• [EXERCISE BRIEF] Nothing but a number should be returned: the count of lines in the records that contain "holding".

• [DATA PROVIDED]
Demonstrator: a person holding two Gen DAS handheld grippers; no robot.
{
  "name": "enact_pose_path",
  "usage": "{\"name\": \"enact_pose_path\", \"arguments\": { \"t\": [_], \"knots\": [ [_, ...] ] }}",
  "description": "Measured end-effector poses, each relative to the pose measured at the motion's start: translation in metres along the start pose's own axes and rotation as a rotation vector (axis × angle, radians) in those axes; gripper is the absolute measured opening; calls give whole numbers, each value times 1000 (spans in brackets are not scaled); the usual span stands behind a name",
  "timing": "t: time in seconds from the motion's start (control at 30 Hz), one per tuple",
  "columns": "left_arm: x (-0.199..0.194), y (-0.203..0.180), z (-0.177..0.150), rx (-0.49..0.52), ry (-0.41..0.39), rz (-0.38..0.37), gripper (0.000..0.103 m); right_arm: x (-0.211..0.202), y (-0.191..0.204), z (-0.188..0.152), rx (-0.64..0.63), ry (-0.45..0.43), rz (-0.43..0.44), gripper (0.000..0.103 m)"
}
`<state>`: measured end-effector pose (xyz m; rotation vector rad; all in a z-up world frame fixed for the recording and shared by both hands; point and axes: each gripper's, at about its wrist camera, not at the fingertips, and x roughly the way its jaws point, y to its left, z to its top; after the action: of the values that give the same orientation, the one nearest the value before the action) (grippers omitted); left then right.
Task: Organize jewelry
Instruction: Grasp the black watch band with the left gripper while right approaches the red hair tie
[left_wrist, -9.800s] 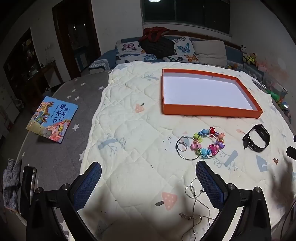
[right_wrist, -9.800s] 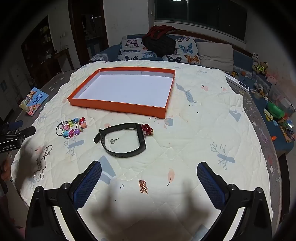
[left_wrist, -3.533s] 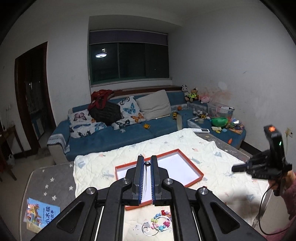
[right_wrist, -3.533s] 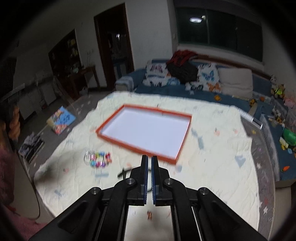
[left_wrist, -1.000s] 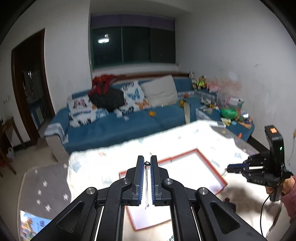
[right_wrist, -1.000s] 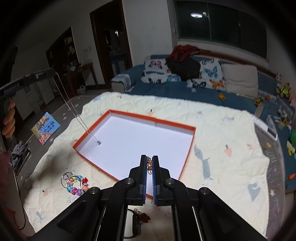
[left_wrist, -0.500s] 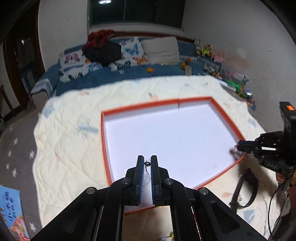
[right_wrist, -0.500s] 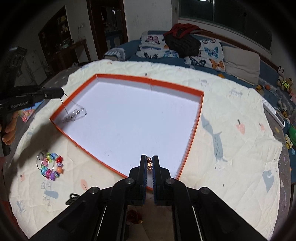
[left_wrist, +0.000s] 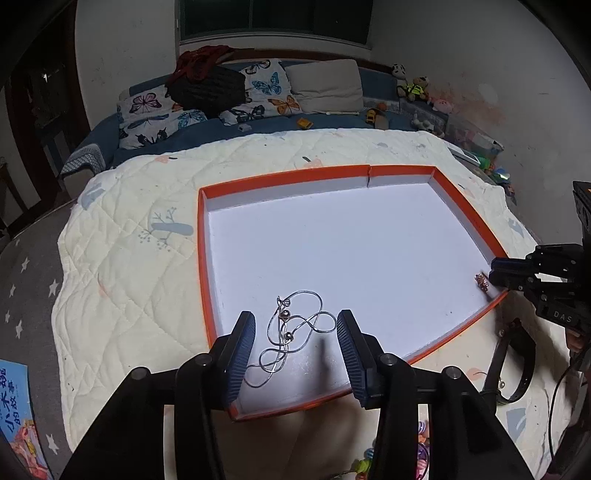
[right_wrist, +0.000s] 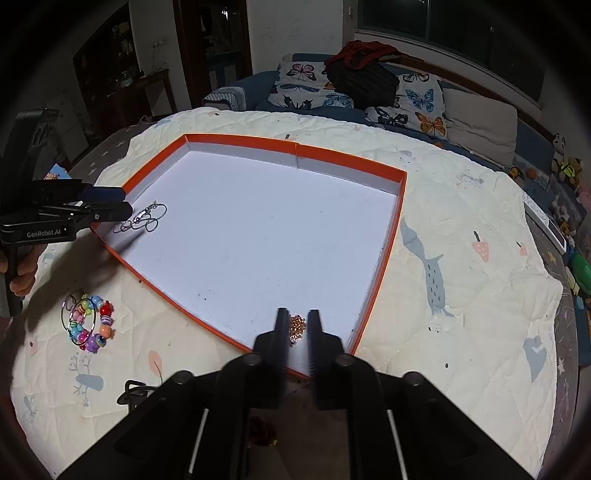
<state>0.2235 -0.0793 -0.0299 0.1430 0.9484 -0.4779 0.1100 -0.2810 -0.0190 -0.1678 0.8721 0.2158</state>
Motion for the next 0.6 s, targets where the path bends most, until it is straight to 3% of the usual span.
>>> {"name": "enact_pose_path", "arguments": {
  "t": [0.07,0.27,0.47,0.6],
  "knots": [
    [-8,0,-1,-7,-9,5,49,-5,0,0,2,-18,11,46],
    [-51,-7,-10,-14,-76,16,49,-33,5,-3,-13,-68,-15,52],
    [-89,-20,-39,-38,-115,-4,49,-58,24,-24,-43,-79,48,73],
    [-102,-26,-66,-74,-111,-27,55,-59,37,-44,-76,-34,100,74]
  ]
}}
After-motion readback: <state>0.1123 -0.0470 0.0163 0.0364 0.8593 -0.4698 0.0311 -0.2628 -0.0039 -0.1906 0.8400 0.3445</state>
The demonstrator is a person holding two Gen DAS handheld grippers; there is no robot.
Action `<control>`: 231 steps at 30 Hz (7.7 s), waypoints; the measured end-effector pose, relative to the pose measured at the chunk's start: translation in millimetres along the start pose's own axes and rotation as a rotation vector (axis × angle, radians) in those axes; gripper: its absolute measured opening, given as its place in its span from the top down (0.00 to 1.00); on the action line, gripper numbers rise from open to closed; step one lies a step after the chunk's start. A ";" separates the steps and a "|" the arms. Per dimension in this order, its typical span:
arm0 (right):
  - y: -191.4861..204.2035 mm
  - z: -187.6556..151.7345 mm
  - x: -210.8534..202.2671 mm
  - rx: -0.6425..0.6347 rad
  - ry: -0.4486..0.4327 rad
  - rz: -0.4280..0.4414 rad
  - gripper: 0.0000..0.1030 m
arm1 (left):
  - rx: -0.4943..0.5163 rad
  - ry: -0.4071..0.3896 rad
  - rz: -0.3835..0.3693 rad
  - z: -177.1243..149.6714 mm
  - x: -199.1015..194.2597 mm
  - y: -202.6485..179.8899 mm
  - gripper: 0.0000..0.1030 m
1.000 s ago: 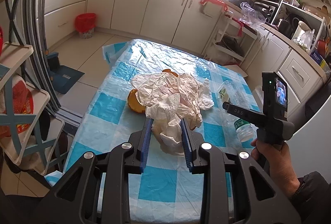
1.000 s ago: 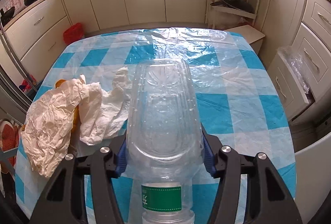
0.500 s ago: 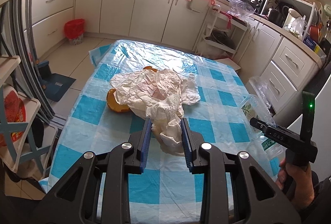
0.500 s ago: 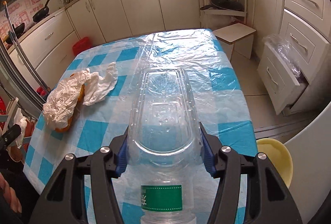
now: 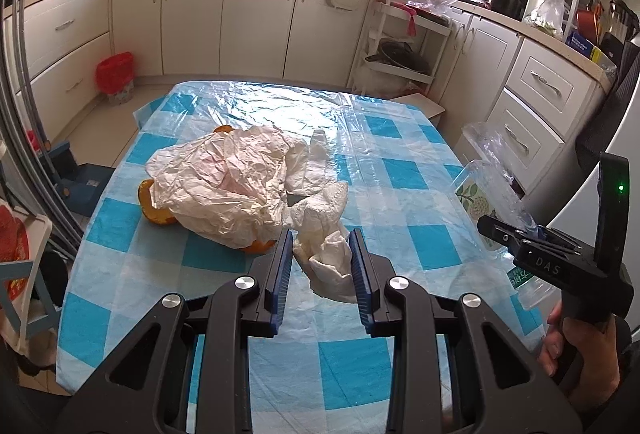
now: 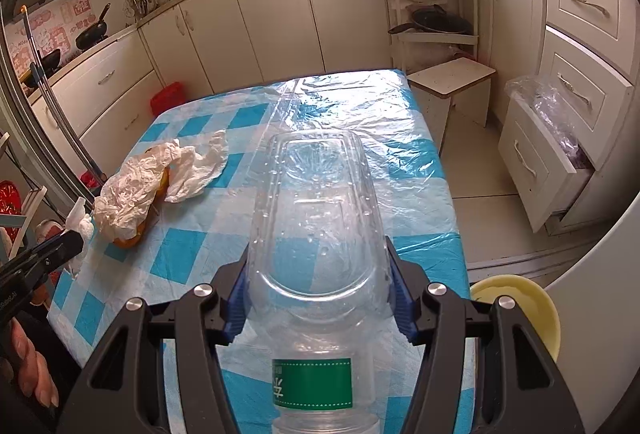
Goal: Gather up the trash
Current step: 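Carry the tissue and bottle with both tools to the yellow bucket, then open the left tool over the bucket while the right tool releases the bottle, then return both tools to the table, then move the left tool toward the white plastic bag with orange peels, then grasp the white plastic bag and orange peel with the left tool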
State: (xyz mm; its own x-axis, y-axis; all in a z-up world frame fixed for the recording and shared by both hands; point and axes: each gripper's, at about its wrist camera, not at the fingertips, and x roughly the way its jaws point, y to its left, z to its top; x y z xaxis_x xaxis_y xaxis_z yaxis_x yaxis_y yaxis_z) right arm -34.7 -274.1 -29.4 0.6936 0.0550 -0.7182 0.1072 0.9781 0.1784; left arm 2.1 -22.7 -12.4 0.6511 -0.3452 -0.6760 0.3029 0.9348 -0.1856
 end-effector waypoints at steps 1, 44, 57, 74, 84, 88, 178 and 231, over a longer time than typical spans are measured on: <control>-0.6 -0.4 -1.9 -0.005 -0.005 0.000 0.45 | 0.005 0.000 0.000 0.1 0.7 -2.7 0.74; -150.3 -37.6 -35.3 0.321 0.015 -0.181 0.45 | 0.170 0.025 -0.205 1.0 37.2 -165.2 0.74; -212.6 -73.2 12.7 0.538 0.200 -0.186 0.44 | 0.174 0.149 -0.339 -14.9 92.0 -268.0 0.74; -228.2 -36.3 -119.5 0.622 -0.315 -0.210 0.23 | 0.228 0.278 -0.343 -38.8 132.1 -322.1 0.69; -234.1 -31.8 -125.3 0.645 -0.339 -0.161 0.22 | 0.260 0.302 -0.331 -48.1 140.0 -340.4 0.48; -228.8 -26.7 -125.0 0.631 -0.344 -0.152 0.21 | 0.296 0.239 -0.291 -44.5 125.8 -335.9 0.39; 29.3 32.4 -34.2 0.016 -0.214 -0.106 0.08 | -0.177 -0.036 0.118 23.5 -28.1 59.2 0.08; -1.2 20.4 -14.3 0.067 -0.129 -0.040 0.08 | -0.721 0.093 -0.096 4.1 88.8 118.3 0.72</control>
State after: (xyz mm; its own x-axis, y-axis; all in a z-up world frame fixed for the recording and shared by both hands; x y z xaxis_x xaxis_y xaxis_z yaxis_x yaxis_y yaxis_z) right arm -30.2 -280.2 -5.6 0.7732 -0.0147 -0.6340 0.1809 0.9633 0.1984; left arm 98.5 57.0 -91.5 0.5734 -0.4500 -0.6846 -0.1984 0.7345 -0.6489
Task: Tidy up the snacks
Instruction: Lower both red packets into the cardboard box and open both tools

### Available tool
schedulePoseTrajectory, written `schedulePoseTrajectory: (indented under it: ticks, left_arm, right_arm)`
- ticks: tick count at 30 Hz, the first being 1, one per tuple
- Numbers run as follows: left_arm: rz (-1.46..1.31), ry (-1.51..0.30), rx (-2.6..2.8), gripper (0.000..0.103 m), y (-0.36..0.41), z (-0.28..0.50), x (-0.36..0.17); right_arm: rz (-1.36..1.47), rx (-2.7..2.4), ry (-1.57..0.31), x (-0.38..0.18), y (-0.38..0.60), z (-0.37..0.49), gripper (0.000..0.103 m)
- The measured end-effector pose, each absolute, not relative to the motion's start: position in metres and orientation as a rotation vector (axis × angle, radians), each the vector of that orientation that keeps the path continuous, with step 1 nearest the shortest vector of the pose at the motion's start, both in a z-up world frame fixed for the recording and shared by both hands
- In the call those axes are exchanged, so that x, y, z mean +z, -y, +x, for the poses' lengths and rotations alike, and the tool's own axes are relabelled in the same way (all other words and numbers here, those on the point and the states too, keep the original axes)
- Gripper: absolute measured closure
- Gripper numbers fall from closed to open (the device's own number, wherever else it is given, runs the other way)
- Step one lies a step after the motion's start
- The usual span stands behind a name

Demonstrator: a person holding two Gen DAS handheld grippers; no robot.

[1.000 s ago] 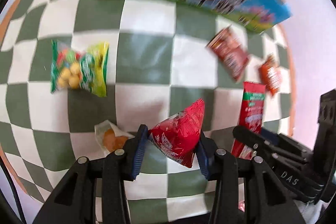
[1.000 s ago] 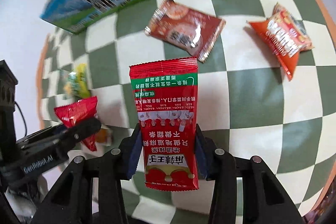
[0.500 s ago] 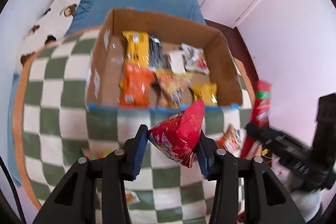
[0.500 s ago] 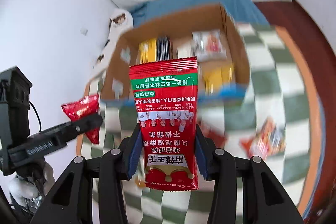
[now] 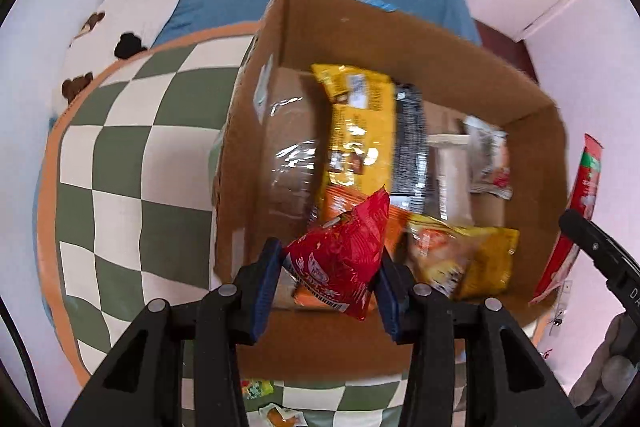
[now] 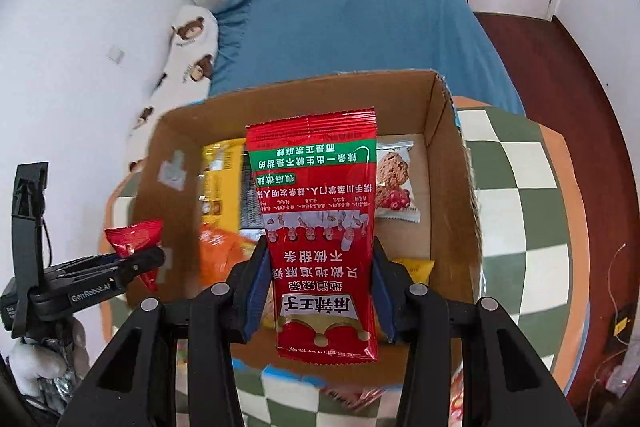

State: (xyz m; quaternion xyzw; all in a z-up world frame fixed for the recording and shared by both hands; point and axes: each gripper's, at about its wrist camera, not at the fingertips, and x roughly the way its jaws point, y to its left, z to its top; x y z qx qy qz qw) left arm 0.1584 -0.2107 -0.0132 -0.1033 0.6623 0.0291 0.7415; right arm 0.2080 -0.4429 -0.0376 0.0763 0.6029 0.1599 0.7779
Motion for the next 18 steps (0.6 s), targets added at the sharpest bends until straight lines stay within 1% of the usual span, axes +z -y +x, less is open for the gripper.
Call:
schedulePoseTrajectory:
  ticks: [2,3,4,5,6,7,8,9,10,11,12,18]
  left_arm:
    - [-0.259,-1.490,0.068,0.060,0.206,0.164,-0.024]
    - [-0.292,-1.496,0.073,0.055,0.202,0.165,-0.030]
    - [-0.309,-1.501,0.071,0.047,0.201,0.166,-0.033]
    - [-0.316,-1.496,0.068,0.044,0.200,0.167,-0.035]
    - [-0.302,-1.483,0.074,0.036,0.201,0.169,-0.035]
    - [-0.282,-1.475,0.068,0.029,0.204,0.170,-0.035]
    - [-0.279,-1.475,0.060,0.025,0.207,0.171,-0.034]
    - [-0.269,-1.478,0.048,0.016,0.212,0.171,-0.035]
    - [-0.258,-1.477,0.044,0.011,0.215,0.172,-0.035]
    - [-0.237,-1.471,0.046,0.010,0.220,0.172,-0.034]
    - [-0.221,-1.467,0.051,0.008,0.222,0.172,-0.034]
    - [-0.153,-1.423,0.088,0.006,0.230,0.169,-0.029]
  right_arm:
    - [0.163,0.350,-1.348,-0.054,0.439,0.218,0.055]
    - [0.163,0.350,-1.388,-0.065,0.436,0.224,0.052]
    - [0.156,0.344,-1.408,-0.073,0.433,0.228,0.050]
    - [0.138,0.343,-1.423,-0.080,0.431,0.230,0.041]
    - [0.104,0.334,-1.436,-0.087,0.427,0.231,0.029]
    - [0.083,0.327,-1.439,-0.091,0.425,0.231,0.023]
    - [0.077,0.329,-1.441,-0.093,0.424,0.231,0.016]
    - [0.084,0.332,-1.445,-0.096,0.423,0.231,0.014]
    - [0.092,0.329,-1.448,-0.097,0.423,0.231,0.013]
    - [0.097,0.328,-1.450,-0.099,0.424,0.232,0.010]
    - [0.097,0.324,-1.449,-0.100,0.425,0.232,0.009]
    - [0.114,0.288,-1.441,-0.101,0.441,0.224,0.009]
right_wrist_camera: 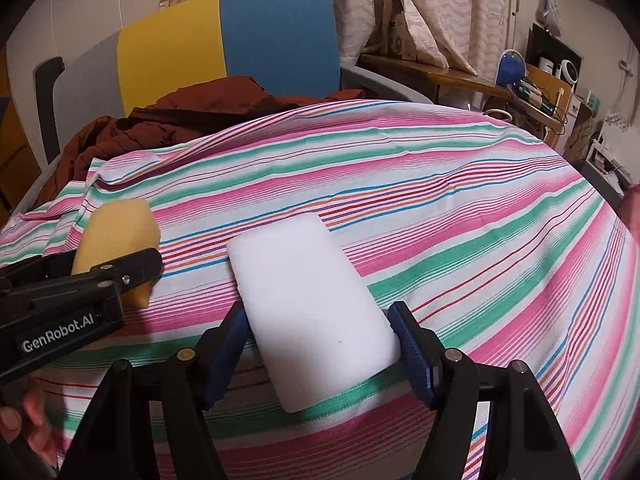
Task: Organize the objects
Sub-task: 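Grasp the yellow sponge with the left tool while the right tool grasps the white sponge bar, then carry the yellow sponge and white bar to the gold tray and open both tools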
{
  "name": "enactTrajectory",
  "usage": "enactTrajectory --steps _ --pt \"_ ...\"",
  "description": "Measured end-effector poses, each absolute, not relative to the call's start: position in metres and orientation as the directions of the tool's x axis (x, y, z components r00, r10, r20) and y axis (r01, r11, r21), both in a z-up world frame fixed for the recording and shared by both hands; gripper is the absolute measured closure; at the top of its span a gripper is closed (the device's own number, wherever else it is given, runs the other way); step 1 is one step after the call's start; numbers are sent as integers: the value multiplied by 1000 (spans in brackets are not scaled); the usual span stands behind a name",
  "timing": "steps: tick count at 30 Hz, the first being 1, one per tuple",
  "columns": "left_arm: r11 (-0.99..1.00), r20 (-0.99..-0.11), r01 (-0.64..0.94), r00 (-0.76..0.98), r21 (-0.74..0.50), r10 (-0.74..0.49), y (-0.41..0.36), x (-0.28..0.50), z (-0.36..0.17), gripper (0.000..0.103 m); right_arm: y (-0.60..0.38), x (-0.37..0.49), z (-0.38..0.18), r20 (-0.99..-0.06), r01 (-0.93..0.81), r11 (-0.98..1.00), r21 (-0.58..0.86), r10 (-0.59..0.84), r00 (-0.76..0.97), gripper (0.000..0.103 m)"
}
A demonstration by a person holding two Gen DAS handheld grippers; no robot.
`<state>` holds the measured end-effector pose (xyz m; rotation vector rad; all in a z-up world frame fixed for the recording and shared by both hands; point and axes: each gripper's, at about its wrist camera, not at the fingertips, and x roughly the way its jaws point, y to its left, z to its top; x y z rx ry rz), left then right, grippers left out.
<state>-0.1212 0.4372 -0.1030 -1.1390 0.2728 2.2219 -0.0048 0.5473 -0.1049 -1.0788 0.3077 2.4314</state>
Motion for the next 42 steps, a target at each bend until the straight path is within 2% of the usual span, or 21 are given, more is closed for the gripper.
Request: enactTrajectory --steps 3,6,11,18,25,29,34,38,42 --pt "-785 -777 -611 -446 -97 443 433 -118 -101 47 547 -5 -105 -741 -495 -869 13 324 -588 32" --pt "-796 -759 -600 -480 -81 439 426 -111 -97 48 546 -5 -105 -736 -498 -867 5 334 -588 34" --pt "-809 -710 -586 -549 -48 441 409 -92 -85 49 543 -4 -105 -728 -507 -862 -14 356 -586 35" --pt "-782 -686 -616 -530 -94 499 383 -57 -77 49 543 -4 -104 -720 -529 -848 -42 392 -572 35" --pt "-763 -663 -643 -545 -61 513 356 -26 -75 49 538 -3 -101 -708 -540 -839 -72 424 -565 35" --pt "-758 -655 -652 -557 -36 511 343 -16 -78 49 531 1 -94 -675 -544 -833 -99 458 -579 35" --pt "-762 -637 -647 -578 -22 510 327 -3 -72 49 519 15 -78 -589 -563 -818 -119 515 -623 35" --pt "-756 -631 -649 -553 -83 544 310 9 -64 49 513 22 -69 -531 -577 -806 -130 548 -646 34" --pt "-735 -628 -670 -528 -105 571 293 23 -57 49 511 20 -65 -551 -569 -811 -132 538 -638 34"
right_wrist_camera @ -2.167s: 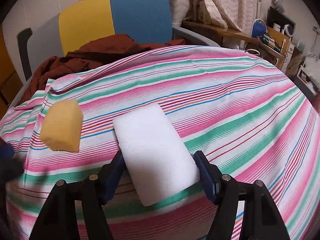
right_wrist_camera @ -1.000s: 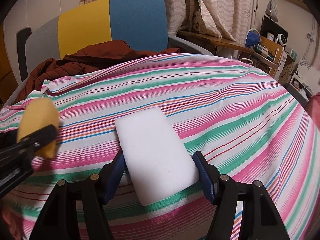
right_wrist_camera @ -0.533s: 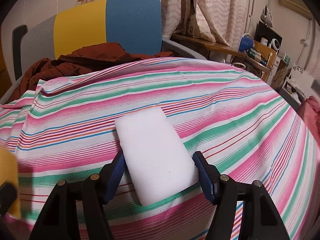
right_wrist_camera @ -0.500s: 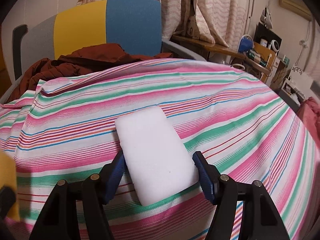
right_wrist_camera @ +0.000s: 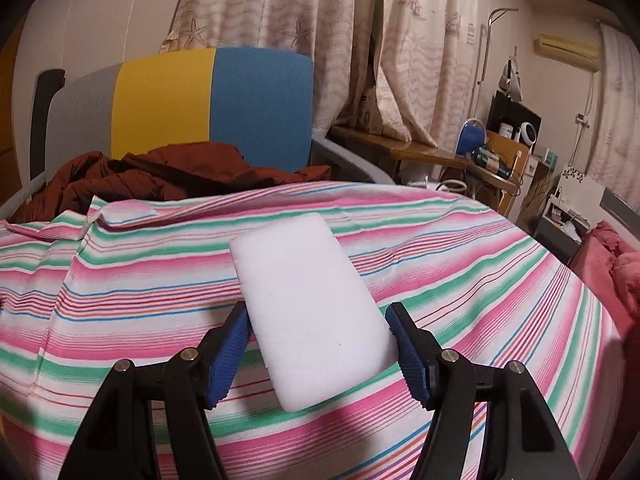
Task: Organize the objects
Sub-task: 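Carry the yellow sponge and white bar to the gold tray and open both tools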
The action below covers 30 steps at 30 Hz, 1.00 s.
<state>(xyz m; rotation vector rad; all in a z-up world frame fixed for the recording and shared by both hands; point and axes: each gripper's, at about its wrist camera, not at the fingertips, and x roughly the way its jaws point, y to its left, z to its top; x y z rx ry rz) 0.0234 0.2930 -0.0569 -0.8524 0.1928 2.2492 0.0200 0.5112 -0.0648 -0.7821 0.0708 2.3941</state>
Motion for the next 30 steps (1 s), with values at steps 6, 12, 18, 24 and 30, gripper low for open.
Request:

• [RESULT FOR THIS EXERCISE] 4